All Products
Search
Document Center

DataWorks:Overview

Last Updated:Feb 29, 2024

Data Security Guard is a DataWorks service that provides features such as identifying and masking sensitive data, adding watermarks to data, managing data permissions, identifying data risks, and tracing data leak sources. The features help you manage sensitive data and ensure data security. This topic describes the usage procedure and limits of Data Security Guard.

Procedure

In Data Security Guard, you can configure sensitive data identification rules, identify sensitive data based on rules, view identification results, and process sensitive data. You can identify and manage sensitive data before, during, and after the event that generates sensitive data. The following figure shows the usage procedure and related features of Data Security Guard.

image.png

  1. Step 1: Identify sensitive data before the event that generates sensitive data.
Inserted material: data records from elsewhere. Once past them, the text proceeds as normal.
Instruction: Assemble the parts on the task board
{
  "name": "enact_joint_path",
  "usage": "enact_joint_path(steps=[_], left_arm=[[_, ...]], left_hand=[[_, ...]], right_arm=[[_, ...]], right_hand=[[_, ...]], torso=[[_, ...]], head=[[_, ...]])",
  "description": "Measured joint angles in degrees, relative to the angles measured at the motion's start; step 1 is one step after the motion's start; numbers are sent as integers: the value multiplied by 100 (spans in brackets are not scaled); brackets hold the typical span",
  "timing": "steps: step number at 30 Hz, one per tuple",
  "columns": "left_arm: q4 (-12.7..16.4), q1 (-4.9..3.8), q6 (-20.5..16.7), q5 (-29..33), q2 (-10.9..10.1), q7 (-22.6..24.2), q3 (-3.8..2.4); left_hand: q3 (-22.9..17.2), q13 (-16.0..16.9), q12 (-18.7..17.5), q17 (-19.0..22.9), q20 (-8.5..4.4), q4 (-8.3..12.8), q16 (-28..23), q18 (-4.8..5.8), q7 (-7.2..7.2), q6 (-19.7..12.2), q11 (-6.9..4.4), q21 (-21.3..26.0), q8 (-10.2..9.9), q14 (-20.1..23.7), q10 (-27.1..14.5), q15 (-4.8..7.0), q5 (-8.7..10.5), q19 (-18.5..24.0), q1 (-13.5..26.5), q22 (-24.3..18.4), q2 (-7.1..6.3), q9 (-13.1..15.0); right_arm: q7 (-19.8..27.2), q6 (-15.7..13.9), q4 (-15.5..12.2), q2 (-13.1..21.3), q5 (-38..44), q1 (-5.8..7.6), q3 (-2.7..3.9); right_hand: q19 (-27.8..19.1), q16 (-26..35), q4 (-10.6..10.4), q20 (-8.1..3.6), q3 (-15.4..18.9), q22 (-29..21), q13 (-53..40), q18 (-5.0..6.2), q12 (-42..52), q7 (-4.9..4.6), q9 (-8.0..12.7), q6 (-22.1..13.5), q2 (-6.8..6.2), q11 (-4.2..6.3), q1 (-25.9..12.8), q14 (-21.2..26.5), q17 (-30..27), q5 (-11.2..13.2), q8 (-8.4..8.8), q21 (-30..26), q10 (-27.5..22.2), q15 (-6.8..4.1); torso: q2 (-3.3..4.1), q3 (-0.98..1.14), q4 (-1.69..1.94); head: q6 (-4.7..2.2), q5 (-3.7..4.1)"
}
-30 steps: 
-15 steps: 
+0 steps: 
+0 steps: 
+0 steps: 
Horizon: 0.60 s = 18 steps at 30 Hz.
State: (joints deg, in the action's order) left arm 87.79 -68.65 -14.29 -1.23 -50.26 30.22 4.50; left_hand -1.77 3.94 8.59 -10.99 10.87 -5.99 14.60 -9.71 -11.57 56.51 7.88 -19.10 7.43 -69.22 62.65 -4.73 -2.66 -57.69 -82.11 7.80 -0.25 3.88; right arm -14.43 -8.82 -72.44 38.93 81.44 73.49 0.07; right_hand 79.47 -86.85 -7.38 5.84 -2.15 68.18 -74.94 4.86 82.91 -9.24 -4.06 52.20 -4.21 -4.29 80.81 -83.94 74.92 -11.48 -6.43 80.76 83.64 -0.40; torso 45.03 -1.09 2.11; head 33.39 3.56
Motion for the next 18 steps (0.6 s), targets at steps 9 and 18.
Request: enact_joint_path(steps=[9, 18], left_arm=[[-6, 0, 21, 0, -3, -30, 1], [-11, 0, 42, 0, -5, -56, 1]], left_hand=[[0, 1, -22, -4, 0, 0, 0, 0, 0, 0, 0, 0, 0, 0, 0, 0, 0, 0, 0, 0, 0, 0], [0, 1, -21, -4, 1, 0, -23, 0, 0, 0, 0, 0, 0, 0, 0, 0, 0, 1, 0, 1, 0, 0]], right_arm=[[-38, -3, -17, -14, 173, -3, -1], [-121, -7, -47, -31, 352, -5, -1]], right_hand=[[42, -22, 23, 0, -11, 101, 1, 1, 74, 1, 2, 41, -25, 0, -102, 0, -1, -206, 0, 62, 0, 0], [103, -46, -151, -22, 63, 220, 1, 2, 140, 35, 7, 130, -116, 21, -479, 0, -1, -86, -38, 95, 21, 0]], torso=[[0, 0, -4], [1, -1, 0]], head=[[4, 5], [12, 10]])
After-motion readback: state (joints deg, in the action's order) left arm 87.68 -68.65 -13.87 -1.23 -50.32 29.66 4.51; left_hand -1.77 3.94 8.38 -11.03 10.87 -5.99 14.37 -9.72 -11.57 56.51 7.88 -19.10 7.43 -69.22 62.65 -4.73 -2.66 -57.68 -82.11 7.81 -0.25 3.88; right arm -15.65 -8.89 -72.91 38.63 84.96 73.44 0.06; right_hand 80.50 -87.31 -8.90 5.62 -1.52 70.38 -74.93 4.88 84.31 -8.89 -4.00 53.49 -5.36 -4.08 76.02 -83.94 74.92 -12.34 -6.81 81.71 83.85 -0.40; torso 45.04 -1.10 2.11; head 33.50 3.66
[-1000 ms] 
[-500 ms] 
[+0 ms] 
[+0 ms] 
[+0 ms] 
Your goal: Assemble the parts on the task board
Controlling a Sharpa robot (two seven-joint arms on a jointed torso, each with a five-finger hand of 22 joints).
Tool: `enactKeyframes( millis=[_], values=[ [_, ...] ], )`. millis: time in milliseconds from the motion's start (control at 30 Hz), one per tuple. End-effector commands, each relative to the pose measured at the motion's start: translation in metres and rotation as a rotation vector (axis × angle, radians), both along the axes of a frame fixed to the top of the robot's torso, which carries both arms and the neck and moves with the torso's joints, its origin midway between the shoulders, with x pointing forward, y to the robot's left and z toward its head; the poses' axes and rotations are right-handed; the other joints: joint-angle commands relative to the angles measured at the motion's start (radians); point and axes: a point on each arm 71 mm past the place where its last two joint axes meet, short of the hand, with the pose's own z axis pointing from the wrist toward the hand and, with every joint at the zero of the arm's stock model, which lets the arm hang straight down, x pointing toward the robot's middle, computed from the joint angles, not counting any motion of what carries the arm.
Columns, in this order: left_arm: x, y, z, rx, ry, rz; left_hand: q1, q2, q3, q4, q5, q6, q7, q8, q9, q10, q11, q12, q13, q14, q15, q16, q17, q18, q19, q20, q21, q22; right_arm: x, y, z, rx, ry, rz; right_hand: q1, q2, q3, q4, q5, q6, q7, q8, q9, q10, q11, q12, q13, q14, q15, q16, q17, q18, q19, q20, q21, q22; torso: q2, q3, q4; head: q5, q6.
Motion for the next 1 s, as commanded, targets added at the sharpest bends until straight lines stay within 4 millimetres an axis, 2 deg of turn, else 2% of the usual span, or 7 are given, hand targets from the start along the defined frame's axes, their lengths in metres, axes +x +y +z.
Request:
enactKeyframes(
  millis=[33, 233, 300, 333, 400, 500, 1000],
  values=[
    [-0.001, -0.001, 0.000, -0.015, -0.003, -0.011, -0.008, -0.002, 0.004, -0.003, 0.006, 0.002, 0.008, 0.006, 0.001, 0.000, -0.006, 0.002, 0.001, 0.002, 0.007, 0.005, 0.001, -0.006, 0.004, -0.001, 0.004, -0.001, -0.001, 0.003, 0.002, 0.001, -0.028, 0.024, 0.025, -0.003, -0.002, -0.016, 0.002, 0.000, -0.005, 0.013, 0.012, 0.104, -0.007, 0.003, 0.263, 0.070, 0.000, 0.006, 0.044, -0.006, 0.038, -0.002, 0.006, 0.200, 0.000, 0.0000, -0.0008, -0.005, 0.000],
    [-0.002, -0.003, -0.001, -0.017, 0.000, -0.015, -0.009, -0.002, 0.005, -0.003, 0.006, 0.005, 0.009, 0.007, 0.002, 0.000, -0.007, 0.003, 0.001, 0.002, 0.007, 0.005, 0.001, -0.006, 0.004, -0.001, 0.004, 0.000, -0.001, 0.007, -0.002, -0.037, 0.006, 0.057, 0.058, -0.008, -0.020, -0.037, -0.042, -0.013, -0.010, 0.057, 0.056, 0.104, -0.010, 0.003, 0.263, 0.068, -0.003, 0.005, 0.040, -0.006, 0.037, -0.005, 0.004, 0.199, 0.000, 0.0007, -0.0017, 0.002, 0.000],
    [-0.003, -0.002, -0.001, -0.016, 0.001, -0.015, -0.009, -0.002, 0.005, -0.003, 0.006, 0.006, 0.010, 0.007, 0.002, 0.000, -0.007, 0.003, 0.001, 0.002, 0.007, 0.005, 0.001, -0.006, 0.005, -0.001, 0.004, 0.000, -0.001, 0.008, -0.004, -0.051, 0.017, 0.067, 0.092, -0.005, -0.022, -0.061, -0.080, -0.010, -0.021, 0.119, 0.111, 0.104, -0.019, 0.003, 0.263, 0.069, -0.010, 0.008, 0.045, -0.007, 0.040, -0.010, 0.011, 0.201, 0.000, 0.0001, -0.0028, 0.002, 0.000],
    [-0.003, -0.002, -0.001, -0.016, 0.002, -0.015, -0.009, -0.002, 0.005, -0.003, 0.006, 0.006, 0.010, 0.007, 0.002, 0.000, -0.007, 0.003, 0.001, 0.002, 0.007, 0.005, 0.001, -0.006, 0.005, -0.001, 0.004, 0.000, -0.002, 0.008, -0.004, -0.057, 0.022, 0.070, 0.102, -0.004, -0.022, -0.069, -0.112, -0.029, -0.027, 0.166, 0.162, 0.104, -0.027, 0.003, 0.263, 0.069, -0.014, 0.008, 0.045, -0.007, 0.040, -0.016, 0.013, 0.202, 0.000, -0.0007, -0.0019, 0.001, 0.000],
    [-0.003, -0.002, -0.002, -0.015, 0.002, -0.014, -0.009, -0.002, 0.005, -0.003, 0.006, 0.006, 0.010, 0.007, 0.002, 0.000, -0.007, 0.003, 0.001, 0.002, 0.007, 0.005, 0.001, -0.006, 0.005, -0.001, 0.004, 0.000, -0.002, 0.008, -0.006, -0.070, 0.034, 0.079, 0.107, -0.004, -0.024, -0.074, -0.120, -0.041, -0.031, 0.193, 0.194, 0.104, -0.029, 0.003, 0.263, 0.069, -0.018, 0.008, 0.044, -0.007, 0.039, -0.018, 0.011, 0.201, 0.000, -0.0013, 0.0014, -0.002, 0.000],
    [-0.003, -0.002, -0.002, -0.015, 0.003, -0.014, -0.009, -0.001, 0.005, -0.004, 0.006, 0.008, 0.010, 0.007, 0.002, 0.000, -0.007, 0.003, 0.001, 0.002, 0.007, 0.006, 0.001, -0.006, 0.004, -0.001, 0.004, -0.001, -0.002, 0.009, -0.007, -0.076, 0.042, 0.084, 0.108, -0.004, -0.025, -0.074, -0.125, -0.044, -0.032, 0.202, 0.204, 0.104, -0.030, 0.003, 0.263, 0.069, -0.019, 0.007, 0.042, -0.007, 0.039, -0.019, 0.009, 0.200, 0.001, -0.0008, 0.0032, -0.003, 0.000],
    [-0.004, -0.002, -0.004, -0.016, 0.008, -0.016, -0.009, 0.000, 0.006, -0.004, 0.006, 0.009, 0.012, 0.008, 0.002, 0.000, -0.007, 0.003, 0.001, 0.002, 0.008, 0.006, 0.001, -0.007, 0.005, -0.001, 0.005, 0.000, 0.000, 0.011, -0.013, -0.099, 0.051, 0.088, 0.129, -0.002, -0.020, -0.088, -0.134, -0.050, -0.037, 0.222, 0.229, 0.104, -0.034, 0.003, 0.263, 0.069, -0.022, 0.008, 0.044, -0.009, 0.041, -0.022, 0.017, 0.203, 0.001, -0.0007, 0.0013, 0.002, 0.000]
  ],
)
    Before sensitive data is generated, you can use Data Security Guard to specify the categories and sensitivity levels of asset data and configure multiple sensitive data identification rules to identify sensitive data and related data risks.

    Operation

    Description

    References

    Specify the category and sensitivity level of data

    You can specify a category and a sensitivity level for your data based on the data value, content sensitivity, impacts, and distribution scope. This way, you can manage the data based on the data category and data sensitivity level. The data management principles and data development requirements vary based on the data sensitivity level.

    DataWorks provides built-in data category and data sensitivity level templates. You can configure custom data categories and data sensitivity levels based on your business requirements.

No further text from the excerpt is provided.